• [WHAT TO PRODUCE]:
What you return should be the complete data below, word for word, with no pictures in it.

[Data records]
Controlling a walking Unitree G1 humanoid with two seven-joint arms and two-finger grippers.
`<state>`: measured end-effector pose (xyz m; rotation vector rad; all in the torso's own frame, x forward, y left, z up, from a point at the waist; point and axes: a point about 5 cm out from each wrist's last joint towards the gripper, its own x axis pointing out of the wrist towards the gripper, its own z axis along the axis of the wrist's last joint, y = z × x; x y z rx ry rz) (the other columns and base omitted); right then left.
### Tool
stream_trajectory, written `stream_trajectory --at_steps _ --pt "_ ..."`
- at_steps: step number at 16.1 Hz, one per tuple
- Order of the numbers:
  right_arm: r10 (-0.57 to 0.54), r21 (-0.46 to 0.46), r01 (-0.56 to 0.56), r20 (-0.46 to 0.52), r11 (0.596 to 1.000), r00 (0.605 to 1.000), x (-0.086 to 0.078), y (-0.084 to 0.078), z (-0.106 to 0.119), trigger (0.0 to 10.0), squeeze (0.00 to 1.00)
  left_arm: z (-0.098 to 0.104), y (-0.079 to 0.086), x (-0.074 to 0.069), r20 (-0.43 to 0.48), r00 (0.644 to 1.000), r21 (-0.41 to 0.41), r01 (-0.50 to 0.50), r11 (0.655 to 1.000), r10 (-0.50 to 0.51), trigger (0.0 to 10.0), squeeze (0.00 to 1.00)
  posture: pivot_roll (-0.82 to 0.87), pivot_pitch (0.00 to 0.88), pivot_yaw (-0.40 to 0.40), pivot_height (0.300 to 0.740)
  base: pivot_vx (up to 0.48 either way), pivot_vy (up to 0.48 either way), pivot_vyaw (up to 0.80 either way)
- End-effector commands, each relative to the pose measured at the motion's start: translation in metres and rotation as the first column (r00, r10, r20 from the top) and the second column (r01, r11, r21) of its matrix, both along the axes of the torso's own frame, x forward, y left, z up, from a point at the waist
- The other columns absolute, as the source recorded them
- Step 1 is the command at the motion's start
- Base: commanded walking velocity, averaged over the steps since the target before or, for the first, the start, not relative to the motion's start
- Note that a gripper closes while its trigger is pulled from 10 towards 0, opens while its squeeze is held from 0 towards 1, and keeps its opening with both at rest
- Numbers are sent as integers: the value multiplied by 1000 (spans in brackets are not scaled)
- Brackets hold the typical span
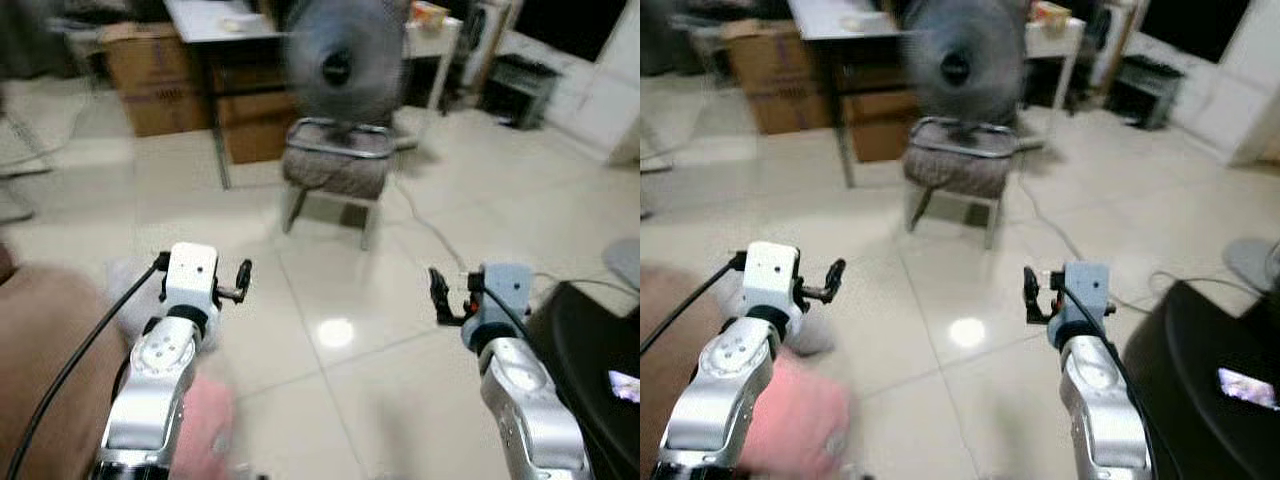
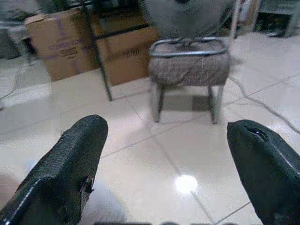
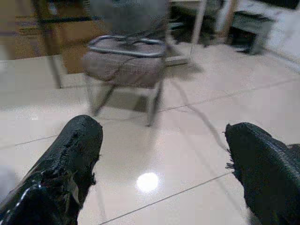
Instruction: Move the pillow to the sofa from floor
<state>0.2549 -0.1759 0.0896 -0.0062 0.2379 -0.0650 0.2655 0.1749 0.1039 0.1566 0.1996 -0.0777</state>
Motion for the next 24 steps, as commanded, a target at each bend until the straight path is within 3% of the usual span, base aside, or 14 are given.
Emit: stream_trajectory --at_steps 1,11,18,24 --pt "-2 -7 2 -8 1000 1000 -2 -2 -1 10000 0 1 -1 0 4 1000 0 0 1000 0 10000 0 -48 0 -3 740 -281 0 0" --pt "17 -34 -16 4 999 1000 -3 1 1 10000 0 1 3 -3 15 1000 6 -21 1000 20 10000 0 -44 0 -5 740 -283 0 0" --pt "27 -31 -27 2 999 1000 -4 6 -4 10000 0 11 8 -5 72 997 41 -11 999 8 10000 0 -7 0 -2 740 0 0 0" --pt "41 -51 -39 36 998 998 -3 8 -2 10000 0 13 6 -6 91 996 46 -7 999 2 10000 0 -2 0 -2 740 0 304 0"
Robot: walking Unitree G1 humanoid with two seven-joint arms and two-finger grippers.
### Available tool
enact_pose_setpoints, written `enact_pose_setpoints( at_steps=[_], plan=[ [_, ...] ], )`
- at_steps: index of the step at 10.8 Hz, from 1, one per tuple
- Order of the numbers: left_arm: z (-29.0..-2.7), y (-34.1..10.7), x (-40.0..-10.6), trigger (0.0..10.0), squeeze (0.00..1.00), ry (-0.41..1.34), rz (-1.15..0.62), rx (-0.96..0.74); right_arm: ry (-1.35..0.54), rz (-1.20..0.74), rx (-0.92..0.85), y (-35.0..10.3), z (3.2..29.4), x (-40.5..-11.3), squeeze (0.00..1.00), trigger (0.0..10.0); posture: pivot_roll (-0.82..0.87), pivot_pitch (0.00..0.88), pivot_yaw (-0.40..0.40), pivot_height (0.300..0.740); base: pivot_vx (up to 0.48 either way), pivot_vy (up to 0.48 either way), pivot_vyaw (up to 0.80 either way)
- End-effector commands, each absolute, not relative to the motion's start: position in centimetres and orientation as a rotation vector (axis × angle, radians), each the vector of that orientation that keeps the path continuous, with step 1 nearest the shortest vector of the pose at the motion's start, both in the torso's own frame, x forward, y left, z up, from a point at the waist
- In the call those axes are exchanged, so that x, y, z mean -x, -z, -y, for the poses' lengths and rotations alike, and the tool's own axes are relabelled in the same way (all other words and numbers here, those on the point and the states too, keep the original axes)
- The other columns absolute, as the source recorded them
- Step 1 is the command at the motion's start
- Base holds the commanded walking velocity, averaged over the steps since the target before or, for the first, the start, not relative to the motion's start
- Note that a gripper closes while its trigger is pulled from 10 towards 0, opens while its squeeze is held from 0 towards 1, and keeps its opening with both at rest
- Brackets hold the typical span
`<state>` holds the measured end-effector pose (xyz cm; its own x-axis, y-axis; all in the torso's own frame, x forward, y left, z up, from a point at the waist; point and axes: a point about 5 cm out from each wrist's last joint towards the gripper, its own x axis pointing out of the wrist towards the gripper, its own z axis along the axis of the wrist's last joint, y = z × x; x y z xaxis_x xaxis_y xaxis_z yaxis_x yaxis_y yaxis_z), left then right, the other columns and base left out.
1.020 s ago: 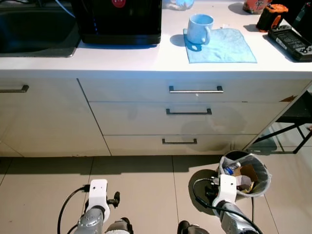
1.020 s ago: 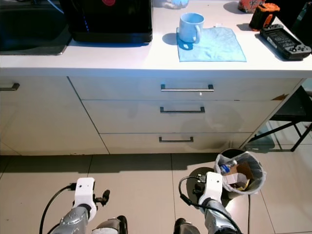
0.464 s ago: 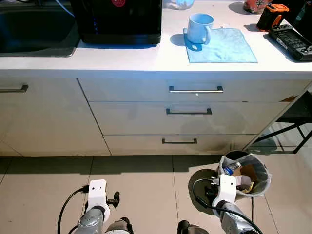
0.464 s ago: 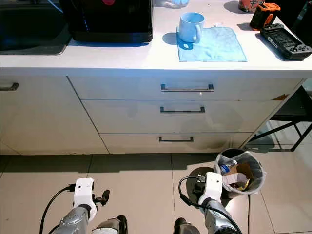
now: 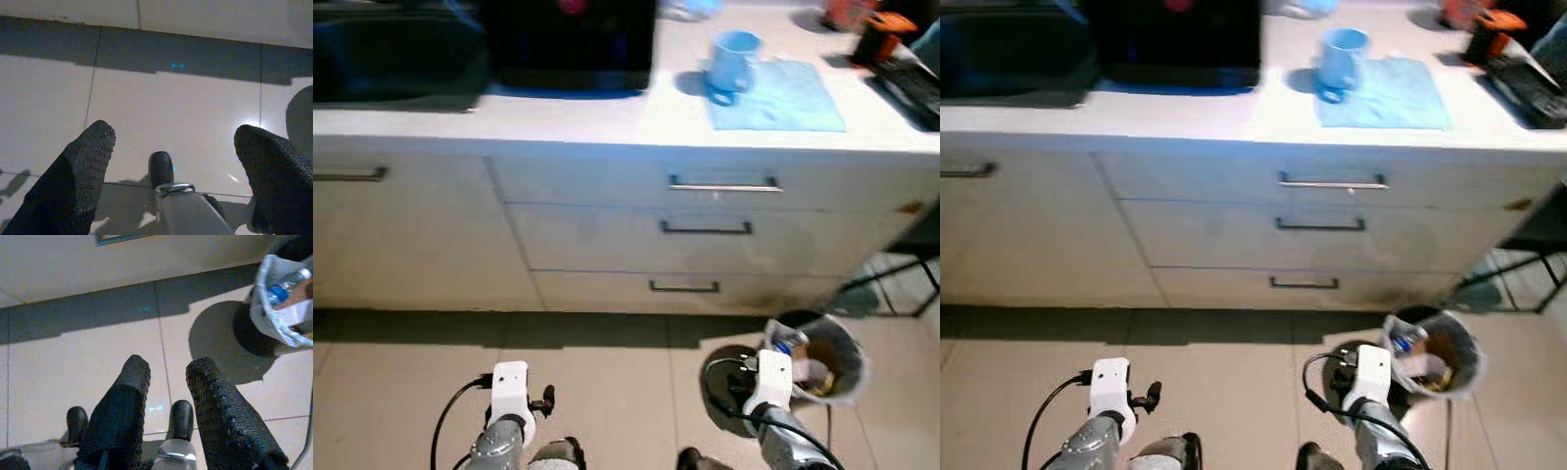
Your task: Kitchen organization
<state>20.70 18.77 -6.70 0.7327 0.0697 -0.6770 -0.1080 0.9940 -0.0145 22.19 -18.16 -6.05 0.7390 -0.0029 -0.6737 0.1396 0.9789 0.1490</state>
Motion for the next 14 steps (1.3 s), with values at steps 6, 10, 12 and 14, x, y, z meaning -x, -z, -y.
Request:
enact_pose_setpoints(
  at_steps=[6, 10, 12, 14],
  plan=[
    [-18.98, 7.08, -20.04, 10.0, 0.00, -0.112, -0.768, 0.059, 0.071, -0.758, -0.205, 6.30, 18.08, -21.87, 0.00, 10.0, 0.11, 0.158, -0.009, 0.740, 0.000, 0.321, 0.00],
    [-18.89, 7.12, -19.98, 10.0, 0.00, -0.113, -0.769, 0.059, 0.069, -0.758, -0.204, 6.31, 18.11, -21.84, 0.00, 10.0, 0.11, 0.160, -0.011, 0.740, 0.000, 0.461, 0.00],
    [-18.87, 7.12, -20.00, 10.0, 0.00, -0.114, -0.768, 0.060, 0.067, -0.758, -0.204, 6.31, 18.10, -21.85, 0.00, 10.0, 0.11, 0.161, -0.011, 0.740, 0.000, 0.459, 0.00],
    [-18.84, 7.10, -20.03, 10.0, 0.00, -0.114, -0.768, 0.060, 0.067, -0.758, -0.205, 6.31, 18.12, -21.84, 0.00, 10.0, 0.10, 0.161, -0.012, 0.740, 0.000, 0.471, 0.00]
  ],
)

• [OUTPUT]:
Controlling a walking Unitree G1 humanoid with two seven-joint arms and two-finger grippers.
`<state>`: measured end-effector pose (xyz m; rotation vector rad; all in the torso's own frame, x forward, y left, z up, from a point at the waist; point and axes: a point about 5 cm out from each wrist's last joint towards the gripper, its own x axis pointing out of the wrist towards the gripper, its own z axis along the axis of the wrist's last joint, y = z × x; x y z rx ry rz) (the other columns and base omitted); right then left.
### Tool
stream_trajectory, written `stream_trajectory --at_steps _ --pt "_ ..."`
- at_steps: step number at 16.1 Hz, one per tuple
- Order of the numbers:
  right_arm: r10 (-0.57 to 0.54), r21 (-0.46 to 0.46), r01 (-0.56 to 0.56), r20 (-0.46 to 0.52), r11 (0.596 to 1.000), r00 (0.605 to 1.000), x (-0.086 to 0.078), y (-0.084 to 0.078), z (-0.106 to 0.119), trigger (0.0 to 10.0), squeeze (0.00 to 1.00)
  left_arm: z (-0.098 to 0.104), y (-0.079 to 0.086), x (-0.074 to 0.069), r20 (-0.43 to 0.48), r00 (0.644 to 1.000), r21 (-0.41 to 0.41), r01 (-0.50 to 0.50), r11 (0.655 to 1.000), r10 (-0.50 to 0.51), trigger (0.0 to 10.0), squeeze (0.00 to 1.00)
  posture: pivot_roll (-0.82 to 0.87), pivot_pitch (0.00 to 0.88), pivot_yaw (-0.40 to 0.40), pivot_height (0.300 to 0.740)
  base: pivot_vx (up to 0.48 either way), pivot_vy (up to 0.48 either way), pivot_vyaw (up to 0.80 either way)
- End-effector commands, each relative to the pose measured at the motion's start: translation in metres and rotation as the first column (r00, r10, r20 from the top) and the second column (r01, r11, r21) of its matrix, both along the axes of the torso's own frame, x forward, y left, z up, from a point at the waist
- The other columns absolute, as the source recorded them
- Step 1 is the command at the motion's start
- Base: commanded walking velocity, averaged over the steps since the target before or, for the first, the start, not relative to the motion's start
- Note that a gripper closes while its trigger is pulled from 10 towards 0, opens while its squeeze is held from 0 towards 1, and keeps its opening with both at rest
- Numbers are sent as integers: the value multiplied by 1000 (spans in brackets are not scaled)
- Brackets hold the typical span
Instruction: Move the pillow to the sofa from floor
<state>0.2549 -0.1759 0.0896 -0.0062 0.2379 -0.0650 0.2655 0.1749 0.1039 0.1566 0.1996 -0.0777</state>
Motion for the next 24 steps, as commanded, a target at each bend until the straight path is within 3% of the usual span, base aside, or 14 are given.
Emit: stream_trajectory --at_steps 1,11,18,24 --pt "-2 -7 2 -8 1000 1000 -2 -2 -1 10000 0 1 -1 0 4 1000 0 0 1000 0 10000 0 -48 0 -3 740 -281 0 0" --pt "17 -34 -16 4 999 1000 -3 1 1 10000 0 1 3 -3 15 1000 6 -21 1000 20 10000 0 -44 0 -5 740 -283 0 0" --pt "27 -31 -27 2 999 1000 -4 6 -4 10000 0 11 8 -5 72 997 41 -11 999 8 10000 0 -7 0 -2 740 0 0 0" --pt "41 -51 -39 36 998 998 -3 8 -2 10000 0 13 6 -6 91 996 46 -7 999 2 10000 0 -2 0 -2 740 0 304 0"
Robot: walking Unitree G1 humanoid with two seven-joint arms and two-finger grippers.
### Available tool
enact_pose_setpoints, written `enact_pose_setpoints( at_steps=[_], plan=[ [_, ...] ], )`
- at_steps: index of the step at 10.8 Hz, from 1, one per tuple
- Order of the numbers: left_arm: z (-29.0..-2.7), y (-34.1..10.7), x (-40.0..-10.6), trigger (0.0..10.0), squeeze (0.00..1.00), ry (-0.41..1.34), rz (-1.15..0.62), rx (-0.96..0.74); right_arm: ry (-1.35..0.54), rz (-1.20..0.74), rx (-0.92..0.85), y (-35.0..10.3), z (3.2..29.4), x (-40.5..-11.3), squeeze (0.00..1.00), trigger (0.0..10.0); posture: pivot_roll (-0.82..0.87), pivot_pitch (0.00..0.88), pivot_yaw (-0.40..0.40), pivot_height (0.300..0.740); base: pivot_vx (up to 0.48 either way), pivot_vy (up to 0.48 either way), pivot_vyaw (up to 0.80 either way)
- End-effector commands, each absolute, not relative to the motion's start: position in centimetres and orientation as a rotation vector (axis × angle, radians), each the vector of that orientation that keeps the path continuous, with step 1 nearest the shortest vector of the pose at the motion's start, both in the torso's own frame, x forward, y left, z up, from a point at the waist
- In the call those axes are exchanged, so that x, y, z mean -x, -z, -y, for the poses' lengths and rotations alike, and the tool's own axes are relabelled in the same way (all other words and numbers here, those on the point and the states too, keep the original axes)
- The other columns absolute, as the source recorded them
- Step 1 is the command at the motion's start
- Base holds the commanded walking velocity, averaged over the steps since the target before or, for the first, the start, not relative to the motion's start
- Note that a gripper closes while its trigger is pulled from 10 towards 0, opens while its squeeze is held from 0 towards 1, and keeps its opening with both at rest
- Brackets hold the typical span
`<state>` holds the measured end-effector pose (xyz cm; its own x-axis, y-axis; all in the torso's own frame, x forward, y left, z up, from a point at the waist; point and axes: a point about 5 cm out from each wrist's last joint towards the gripper, its own x axis pointing out of the wrist towards the gripper, its own z axis along the axis of the wrist's last joint, y = z × x; x y z xaxis_x xaxis_y xaxis_z yaxis_x yaxis_y yaxis_z), left then right, the other columns and base left out.
1.020 s ago: 
1.020 s ago: 
0.464 s ago: 
0.464 s ago: 
now: 
Your task: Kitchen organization
<state>20.70 18.77 -6.70 0.7327 0.0697 -0.6770 -0.1080 0.9940 -0.0145 22.19 -18.16 -6.05 0.7390 -0.0029 -0.6737 0.1396 0.9789 0.1490</state>
Motion for the next 14 steps (1.3 s), with values at steps 6, 10, 12 and 14, x, y, z meaning -x, -z, -y.
Request:
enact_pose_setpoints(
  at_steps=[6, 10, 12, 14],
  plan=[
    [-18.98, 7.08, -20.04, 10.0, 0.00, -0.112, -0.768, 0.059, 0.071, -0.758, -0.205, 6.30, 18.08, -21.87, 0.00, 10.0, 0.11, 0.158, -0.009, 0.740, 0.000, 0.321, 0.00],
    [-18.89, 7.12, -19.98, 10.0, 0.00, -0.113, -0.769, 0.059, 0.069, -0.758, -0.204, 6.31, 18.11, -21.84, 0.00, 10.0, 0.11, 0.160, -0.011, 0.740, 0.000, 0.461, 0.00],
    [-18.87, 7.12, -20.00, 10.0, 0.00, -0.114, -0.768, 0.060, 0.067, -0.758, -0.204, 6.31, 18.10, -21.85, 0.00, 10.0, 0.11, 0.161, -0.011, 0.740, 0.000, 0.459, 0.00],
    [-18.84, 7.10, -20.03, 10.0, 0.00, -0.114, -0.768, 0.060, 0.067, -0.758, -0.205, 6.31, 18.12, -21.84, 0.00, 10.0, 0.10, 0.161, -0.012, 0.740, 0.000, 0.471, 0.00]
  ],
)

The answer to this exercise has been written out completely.